SSL encryption: short for Secure Sockets Layer, a standard for encrypted communication on the internet. Encrypting data with SSL ensures that personal information, such as account and card numbers, can’t be manipulated or stolen by third parties while it’s being transferred over the internet.

Trojan: short for Trojan horse, a form of malware. Disguised as a useful application, a Trojan carries out a hidden, normally damaging function in the background without the user knowing. Hackers use Trojans to gain access to third-party systems. As soon as they have infected a system with a Trojan, cybercriminals have free rein to steal, delete, manipulate, copy or block confidential files.

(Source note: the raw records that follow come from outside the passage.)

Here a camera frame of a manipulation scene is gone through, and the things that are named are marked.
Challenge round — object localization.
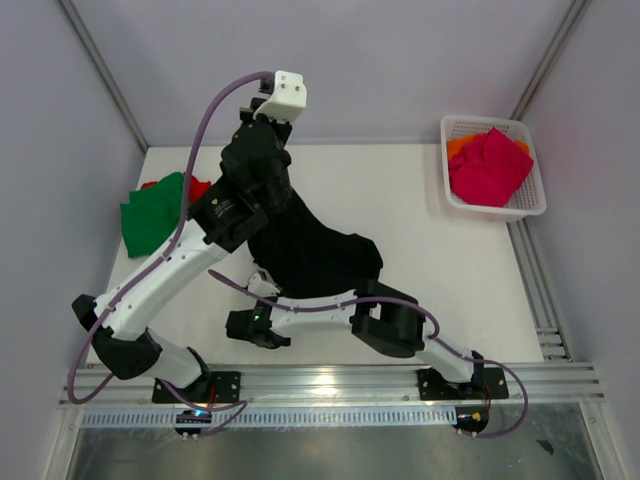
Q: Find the black t shirt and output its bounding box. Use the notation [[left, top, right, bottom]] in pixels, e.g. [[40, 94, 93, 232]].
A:
[[248, 192, 383, 298]]

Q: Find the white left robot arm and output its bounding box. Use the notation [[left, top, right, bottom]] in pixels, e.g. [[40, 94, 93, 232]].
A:
[[72, 70, 307, 402]]

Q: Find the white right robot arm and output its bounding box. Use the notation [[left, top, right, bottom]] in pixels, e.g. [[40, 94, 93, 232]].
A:
[[220, 273, 508, 401]]

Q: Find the red t shirt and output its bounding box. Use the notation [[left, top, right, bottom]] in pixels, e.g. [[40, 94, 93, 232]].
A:
[[140, 175, 212, 204]]

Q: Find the green t shirt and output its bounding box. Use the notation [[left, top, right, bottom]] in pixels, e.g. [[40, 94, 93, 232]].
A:
[[120, 172, 184, 258]]

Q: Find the orange t shirt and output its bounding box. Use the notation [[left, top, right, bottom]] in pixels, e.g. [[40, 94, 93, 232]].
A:
[[447, 133, 530, 160]]

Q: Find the pink t shirt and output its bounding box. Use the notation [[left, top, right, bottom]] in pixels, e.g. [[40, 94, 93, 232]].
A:
[[447, 128, 534, 208]]

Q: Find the white plastic basket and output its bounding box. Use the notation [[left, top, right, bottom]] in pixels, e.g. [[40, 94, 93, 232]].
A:
[[440, 115, 547, 222]]

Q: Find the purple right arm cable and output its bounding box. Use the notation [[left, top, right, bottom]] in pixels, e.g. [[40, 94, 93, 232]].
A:
[[207, 269, 530, 439]]

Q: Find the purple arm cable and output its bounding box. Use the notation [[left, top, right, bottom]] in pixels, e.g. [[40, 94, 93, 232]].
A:
[[207, 269, 530, 439], [67, 72, 251, 441]]

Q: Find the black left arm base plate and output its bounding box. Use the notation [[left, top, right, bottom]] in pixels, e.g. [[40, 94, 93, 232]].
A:
[[151, 371, 241, 405]]

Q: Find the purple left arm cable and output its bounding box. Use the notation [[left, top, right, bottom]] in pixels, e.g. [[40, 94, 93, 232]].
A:
[[67, 72, 251, 441]]

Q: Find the grey slotted cable duct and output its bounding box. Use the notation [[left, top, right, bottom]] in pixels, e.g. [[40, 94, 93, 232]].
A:
[[80, 405, 457, 429]]

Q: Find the left rear frame post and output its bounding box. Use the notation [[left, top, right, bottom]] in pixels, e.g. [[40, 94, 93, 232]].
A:
[[54, 0, 150, 153]]

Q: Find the frame post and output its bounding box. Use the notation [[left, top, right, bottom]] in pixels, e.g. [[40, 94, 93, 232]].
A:
[[510, 0, 593, 121], [54, 0, 150, 153]]

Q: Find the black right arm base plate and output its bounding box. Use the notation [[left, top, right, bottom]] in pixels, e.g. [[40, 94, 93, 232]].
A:
[[416, 367, 510, 400]]

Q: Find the aluminium front rail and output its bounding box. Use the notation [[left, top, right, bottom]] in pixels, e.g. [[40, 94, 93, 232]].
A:
[[58, 363, 607, 409]]

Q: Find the right rear frame post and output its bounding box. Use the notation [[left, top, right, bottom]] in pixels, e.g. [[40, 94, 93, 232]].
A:
[[510, 0, 593, 121]]

Virus: in the IT world, a virus is a form of malware designed to spread between computers and cause damage to programs or operating systems. Viruses can adversely affect a computer’s performance, corrupt or delete files or software, or even knock out entire systems. Just like the flu virus, they spread from system to system by replicating themselves.

Zero-day exploit: a form of cyberattack focused on a previously unknown software vulnerability. As soon as hackers discover the new weakness, they launch an attack to exploit it on the same day – or “zero day”.

Are you familiar with these types of hacker?

White hat

White hats are the “good guys”, IT experts who use the latest technology to fight cybercrime.

Black hat

Black hats are the “bad guys”, the criminals. They use vulnerabilities and security loopholes in computer systems to infect them with viruses they have written themselves or install malware – usually as a means to obtain money quickly.

Grey hat

Grey hats are somewhere between white and black. They use illegal methods, but they’re not looking to get rich. They might, for instance, discover a weakness in a company’s IT system and make the information public.  

Script kiddie

This is a rather derogatory term for amateur black hats with little know-how who often simply download ready-made malware from the internet to attack systems and cause damage.

Industrial espionage hacker

This type of hacker is hired by companies to hack into rival firms’ IT systems in order to spy on them and steal sensitive data.

State-sponsored hacker

State-sponsored hackers are given the means and the time by politicians or governments to attack or spy on other governments, companies or individuals.

Hacktivist

Hacktivists are politically motivated. They might be on a religious mission or intent on uncovering crimes committed by governments.

Whistleblower

Edward Snowden is perhaps the most famous whistleblower of all time. The information disclosed by this former CIA employee lifted the lid on the UK and US intelligence services’ espionage and surveillance practices. A whistleblower is someone who uses their own IT access privileges to inform the general public about injustice.

Cyberterrorist

Cyberterrorists are highly dangerous hackers who mostly have religious or political motives and are only interested in provoking fear and violence. They often attack the infrastructure of a city or an entire country, such as airports or the power grid.